• Description of the task
Wherever the listing has a line with the string "camera", copy that line out.

>>>>>

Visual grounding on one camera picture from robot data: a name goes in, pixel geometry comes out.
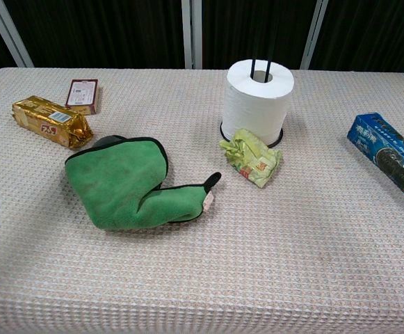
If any green microfibre cloth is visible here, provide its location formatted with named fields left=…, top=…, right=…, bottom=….
left=64, top=135, right=223, bottom=232

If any grey metal frame post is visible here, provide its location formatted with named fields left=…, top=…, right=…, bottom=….
left=0, top=0, right=35, bottom=68
left=181, top=0, right=204, bottom=70
left=299, top=0, right=330, bottom=70

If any gold foil snack package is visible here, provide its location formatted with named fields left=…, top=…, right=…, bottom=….
left=11, top=95, right=95, bottom=150

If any black wire paper holder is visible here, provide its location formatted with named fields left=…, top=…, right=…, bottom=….
left=219, top=58, right=284, bottom=149

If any small dark red box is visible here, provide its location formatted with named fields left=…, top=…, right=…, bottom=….
left=65, top=79, right=99, bottom=116

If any beige waffle tablecloth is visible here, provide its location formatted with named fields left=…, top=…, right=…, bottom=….
left=0, top=67, right=404, bottom=334

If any blue cookie box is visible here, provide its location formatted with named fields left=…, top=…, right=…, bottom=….
left=346, top=111, right=404, bottom=213

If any crumpled light green wrapper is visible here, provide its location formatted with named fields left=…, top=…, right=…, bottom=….
left=219, top=128, right=283, bottom=189

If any white paper towel roll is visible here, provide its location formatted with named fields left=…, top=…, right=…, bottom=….
left=221, top=58, right=296, bottom=145

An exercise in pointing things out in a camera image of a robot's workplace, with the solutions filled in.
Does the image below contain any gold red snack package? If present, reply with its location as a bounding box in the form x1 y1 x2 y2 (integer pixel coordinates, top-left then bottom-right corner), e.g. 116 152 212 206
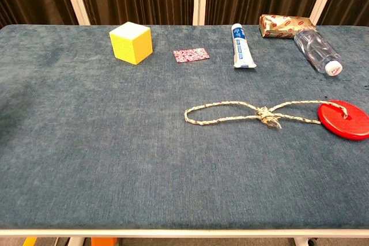
258 14 317 40

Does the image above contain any white table frame edge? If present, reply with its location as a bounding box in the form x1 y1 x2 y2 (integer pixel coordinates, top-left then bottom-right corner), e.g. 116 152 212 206
0 228 369 239

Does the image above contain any red disc with hole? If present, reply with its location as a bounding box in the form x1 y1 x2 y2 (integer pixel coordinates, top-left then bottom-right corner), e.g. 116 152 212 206
317 100 369 141

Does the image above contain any white blue toothpaste tube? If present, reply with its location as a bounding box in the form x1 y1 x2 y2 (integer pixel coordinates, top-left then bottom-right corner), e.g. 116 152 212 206
231 23 257 69

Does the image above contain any yellow foam cube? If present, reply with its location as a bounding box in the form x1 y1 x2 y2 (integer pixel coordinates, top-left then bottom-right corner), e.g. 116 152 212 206
108 21 153 66

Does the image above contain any pink patterned card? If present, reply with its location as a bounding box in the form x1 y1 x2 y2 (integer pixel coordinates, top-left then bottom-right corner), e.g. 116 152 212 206
173 47 210 64

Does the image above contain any blue fabric table cover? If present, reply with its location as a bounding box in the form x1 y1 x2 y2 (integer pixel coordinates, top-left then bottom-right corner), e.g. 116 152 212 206
0 24 369 230

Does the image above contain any orange box under table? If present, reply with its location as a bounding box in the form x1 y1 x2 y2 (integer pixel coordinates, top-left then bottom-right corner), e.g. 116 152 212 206
91 237 118 246

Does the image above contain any clear plastic bottle white cap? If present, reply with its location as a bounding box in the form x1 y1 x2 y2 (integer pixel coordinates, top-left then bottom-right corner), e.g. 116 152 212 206
293 28 344 78

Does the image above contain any beige braided rope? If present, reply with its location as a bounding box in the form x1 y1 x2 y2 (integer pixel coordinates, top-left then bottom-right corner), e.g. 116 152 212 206
184 100 349 129

<<<<<

• Final answer
Visual grounding on one camera picture from robot data: a name goes in, pixel geometry comes out.
An exercise in pointing things out in a camera image of a robot's workplace, with the solutions filled in.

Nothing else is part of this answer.